No offense to the author but it is often amusing to see people make insightful observations which often just restate what others have been communicating for often a number of years.

Anonymous said...

Unlike the author of the second posting, I have read the article. It is clearly intended to be tutorial in nature. It offers a comprehensive and necessarily (because it is an article) concise survey of the issues affecting 10GbE performance and the numerous techniques employed to improve performance. The article is up to date and a very good read for anyone with an interest in the field.

Anonymous said...

The GadelRab article is a good overview of the various technologies and choices in modern 10 Gigabit server networking solutions. Whatever you want to call it… onloading vs. offloading, stateless vs. stateful, native OS vs. smart NIC, this debate seems to have the interest of server OEMs and IHVs but gets little attention in IT circles.

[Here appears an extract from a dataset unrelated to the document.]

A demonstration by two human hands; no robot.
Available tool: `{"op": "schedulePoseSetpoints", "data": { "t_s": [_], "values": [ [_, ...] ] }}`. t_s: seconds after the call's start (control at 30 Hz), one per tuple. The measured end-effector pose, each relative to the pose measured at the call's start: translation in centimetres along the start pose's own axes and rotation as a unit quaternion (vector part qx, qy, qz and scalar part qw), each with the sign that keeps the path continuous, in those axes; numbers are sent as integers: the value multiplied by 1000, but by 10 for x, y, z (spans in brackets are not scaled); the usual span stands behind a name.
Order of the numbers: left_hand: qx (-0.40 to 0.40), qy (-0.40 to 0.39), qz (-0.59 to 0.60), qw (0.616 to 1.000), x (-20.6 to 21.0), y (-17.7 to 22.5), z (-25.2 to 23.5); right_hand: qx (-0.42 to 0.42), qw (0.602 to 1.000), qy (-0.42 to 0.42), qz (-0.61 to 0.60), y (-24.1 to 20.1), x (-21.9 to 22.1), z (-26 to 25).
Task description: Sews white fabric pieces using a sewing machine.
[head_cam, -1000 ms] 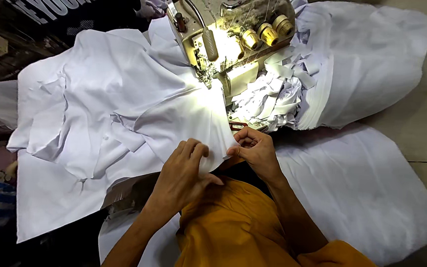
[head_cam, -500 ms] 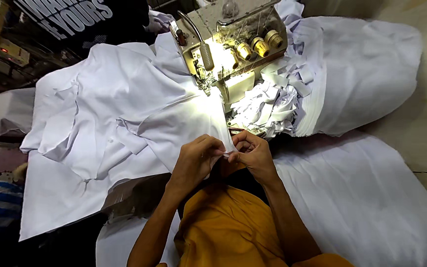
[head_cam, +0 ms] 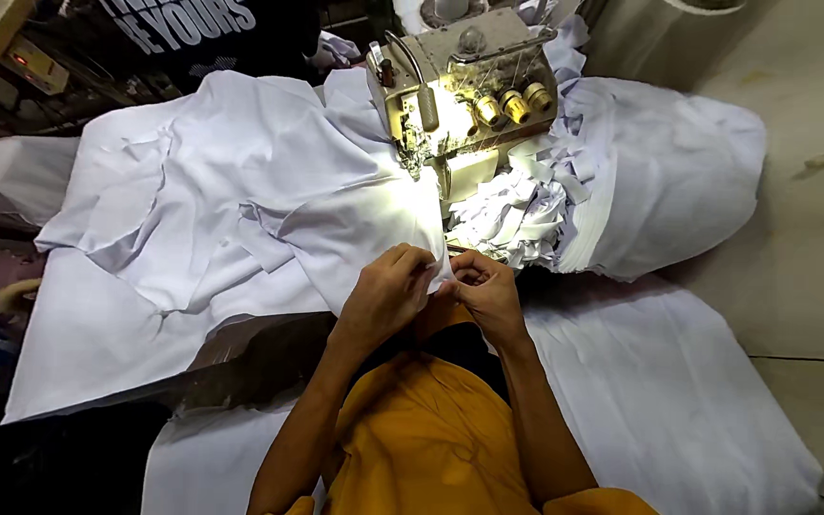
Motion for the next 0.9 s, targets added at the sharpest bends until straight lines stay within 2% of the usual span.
{"op": "schedulePoseSetpoints", "data": {
  "t_s": [0.1,0.2,0.3,0.4,0.5,0.6,0.7,0.83,0.9],
  "values": [
    [-16,59,-8,998,-14,2,-2,-3,998,14,55,-2,-5,-1],
    [-47,162,17,986,-44,8,-9,5,993,7,114,-4,-10,-7],
    [-55,221,-19,973,-72,20,-29,39,992,4,117,-2,-7,-23],
    [-19,225,-52,973,-87,29,-58,96,989,16,107,-2,4,-43],
    [37,206,-65,976,-90,44,-72,105,984,15,143,-4,10,-51],
    [52,132,-70,987,-76,60,-56,77,978,28,190,-4,3,-49],
    [33,97,-49,994,-53,57,-41,49,970,47,234,-9,-6,-38],
    [34,77,-74,994,7,35,-8,34,977,7,210,-2,-7,-31],
    [37,95,-97,990,31,25,9,50,981,-17,185,6,-7,-27]
  ]
}}
Point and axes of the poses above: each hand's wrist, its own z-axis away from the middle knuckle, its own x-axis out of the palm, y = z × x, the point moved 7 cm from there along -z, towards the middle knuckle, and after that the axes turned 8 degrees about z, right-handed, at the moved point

Industry application-level benchmarks that measure the impact of network I/O would be welcomed as they can help measure the performance benefits of various technologies to determine whether they are worth the cost. Of course, benchmarks won’t take into account real-world requirements around reliability, usability, support, etc. which may make a bigger difference in which 10G architecture ultimately “wins”. It will be interesting to watch play out given the amount invested so far by established players like Broadcom, Intel, Sun and the dozen or so 10GbE start-ups…

Anonymous said...

Well, there are multiple industry level benchmarks that already measure the impact of network technologies and approaches. Not sure what people believe is lacking but any evaluation needs to be done at the application level and not at a layer 2 level if one wants to comprehend what is really beneficial or not to the customer. It might be good for people to examine what already exists and improve that than create what will likely become more of a marketing micro-benchmark than something practical to guide investment and development decisions.